▶ _Task item_: Show every line of the data that contains the string "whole".
----------------------------------------
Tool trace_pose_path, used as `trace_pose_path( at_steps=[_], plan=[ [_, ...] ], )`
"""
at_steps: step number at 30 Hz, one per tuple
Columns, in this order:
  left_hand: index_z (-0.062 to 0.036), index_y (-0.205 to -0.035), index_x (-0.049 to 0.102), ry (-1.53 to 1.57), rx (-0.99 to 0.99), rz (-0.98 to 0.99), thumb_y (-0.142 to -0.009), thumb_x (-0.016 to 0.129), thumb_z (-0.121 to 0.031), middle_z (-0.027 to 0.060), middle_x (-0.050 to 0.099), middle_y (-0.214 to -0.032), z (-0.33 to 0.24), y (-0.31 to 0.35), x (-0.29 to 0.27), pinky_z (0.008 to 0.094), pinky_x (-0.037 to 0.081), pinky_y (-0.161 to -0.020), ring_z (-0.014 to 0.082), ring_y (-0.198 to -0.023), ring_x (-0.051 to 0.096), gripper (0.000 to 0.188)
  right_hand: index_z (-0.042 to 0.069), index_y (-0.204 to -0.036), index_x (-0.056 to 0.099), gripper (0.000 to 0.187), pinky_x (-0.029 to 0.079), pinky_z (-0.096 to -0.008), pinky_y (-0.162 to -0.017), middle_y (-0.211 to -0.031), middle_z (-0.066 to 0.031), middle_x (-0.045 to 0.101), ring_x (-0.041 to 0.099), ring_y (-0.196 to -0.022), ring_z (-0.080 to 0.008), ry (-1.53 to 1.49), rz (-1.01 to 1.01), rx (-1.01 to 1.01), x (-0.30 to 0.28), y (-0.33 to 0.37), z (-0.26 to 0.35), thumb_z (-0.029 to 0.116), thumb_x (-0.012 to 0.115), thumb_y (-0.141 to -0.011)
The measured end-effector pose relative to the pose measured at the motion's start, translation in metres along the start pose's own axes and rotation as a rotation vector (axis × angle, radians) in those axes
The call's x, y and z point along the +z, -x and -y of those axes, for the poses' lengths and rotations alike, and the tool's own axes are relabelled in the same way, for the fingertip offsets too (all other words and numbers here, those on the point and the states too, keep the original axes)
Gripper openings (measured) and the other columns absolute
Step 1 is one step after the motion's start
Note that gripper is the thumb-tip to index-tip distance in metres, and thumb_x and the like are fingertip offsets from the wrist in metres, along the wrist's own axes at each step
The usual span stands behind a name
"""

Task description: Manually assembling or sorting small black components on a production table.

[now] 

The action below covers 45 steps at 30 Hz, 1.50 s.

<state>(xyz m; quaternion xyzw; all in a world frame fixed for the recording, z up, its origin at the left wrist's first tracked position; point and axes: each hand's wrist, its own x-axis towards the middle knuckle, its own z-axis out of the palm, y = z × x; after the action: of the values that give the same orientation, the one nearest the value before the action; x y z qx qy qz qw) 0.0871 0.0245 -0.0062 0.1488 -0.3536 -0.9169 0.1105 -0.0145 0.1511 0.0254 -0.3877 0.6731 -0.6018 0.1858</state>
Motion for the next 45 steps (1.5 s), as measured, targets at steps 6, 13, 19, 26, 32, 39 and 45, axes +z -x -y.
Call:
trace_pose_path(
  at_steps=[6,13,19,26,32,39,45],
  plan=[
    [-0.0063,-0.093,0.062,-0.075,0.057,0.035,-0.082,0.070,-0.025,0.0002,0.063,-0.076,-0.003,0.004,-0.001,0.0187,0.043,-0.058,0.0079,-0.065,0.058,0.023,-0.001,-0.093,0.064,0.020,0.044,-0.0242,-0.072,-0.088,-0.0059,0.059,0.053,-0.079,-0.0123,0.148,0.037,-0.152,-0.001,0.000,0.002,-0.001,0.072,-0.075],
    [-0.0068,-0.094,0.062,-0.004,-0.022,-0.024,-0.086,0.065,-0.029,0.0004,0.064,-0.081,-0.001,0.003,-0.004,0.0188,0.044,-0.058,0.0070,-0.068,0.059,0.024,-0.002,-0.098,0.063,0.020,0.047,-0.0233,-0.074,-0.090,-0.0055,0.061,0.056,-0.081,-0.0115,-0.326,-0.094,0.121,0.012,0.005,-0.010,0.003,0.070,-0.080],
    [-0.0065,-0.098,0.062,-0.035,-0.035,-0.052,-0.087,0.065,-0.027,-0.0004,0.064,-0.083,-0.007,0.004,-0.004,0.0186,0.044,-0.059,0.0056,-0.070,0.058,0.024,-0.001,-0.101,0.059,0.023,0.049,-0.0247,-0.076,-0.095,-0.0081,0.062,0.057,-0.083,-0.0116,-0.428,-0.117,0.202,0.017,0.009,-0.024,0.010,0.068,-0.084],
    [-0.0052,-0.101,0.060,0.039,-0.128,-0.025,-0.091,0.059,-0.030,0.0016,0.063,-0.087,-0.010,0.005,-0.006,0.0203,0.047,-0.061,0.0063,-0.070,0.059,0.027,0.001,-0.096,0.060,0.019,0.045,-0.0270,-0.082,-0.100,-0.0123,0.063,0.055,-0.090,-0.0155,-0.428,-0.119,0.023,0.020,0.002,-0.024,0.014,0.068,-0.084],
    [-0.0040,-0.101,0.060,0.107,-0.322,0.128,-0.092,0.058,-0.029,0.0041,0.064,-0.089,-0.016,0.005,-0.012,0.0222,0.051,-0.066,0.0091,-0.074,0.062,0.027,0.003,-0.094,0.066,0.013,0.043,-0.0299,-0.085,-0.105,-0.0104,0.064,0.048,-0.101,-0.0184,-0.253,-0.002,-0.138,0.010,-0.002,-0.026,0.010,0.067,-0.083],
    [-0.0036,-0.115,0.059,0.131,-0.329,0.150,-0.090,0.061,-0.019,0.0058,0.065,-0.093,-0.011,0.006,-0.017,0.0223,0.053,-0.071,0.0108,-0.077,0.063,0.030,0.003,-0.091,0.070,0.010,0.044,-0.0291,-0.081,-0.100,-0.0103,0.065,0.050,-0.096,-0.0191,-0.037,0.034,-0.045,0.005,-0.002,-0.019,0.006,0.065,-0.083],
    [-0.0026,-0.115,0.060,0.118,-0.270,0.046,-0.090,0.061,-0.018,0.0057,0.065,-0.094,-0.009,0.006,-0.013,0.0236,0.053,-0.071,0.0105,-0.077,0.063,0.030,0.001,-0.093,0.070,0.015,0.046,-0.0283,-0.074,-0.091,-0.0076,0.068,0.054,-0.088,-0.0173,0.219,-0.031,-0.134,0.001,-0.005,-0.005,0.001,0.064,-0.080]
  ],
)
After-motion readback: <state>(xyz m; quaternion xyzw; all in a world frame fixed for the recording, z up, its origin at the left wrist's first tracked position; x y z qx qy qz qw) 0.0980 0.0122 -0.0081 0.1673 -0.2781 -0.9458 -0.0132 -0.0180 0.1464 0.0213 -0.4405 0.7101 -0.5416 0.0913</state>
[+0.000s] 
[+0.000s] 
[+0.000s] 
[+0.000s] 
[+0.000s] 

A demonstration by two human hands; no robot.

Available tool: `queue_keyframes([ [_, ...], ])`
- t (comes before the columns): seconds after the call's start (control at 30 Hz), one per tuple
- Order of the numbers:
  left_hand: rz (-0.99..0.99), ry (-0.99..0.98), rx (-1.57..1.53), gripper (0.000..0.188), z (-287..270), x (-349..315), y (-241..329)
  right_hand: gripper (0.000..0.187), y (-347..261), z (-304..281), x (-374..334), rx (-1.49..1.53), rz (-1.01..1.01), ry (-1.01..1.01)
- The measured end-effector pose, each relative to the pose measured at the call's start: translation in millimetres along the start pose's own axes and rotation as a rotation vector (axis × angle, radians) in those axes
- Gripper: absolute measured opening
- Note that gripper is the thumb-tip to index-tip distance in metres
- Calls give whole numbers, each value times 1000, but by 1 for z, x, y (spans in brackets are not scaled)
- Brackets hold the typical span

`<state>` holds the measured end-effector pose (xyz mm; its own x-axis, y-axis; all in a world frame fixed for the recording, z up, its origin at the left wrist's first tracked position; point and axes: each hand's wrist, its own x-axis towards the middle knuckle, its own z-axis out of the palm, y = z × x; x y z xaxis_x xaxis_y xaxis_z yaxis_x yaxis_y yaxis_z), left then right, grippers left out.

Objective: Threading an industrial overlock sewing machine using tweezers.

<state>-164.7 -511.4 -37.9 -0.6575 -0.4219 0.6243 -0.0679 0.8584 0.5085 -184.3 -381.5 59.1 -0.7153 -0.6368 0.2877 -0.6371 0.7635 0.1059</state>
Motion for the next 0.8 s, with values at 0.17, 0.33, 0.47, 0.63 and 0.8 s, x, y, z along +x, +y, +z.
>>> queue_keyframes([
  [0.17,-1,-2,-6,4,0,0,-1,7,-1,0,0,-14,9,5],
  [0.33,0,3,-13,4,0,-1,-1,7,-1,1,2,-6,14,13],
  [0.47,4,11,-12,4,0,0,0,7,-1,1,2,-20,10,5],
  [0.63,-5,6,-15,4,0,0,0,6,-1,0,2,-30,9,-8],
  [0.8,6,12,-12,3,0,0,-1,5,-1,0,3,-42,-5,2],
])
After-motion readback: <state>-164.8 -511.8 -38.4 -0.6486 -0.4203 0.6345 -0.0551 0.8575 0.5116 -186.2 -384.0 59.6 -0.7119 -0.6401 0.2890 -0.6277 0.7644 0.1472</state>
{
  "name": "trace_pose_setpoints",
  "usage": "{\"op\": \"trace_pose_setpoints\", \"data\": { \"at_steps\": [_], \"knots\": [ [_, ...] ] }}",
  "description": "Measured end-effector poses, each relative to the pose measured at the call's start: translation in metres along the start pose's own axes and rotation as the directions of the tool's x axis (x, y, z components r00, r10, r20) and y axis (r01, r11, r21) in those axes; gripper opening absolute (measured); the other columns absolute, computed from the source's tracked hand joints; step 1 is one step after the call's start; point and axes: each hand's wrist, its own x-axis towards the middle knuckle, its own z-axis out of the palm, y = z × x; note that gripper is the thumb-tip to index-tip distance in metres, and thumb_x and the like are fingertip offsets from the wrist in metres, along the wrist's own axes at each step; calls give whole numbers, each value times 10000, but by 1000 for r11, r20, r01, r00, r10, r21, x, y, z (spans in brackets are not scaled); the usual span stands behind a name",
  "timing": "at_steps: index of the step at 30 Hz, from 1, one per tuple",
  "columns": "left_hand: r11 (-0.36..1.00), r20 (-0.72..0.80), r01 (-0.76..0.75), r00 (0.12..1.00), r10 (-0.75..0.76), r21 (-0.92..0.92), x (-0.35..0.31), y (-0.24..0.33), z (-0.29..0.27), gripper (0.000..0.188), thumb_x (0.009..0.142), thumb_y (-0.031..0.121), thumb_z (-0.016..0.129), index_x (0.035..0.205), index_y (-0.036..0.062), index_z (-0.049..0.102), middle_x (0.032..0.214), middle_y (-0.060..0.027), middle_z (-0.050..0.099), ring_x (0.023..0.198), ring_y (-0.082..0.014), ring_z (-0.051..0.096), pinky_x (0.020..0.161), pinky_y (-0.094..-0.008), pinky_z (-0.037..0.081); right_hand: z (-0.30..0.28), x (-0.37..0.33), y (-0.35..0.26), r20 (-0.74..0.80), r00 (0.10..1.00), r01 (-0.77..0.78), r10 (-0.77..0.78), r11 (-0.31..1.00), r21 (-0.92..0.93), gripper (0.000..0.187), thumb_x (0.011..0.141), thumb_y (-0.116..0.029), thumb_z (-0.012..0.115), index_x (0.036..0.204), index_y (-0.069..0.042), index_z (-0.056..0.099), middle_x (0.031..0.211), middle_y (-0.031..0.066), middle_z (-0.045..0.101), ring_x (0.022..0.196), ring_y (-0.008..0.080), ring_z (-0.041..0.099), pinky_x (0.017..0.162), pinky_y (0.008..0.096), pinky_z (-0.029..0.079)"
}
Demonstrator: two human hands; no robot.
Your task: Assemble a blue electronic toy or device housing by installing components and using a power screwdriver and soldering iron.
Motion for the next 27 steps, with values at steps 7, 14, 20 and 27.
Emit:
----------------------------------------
▶ _Result below_:
- Calls give whole numbers, each value times 1000, but by 1 for z, x, y (spans in brackets are not scaled)
  "description": "Measured end-effector poses, each relative to the pose measured at the call's start: translation in metres along the start pose's own axes and rotation as the directions of the tool's x axis (x, y, z components r00, r10, r20) and y axis (r01, r11, r21) in those axes; gripper opening absolute (measured); the other columns absolute, computed from the source's tracked hand joints; step 1 is one step after the call's start; point and axes: each hand's wrist, its own x-axis towards the middle knuckle, its own z-axis out of the palm, y = z × x; note that gripper is the thumb-tip to index-tip distance in metres, and thumb_x and the like are fingertip offsets from the wrist in metres, along the wrist's own axes at each step; calls give whole numbers, each value times 10000, but by 1000 for r11, r20, r01, r00, r10, r21, x, y, z (spans in brackets are not scaled); the usual span stands behind a name",

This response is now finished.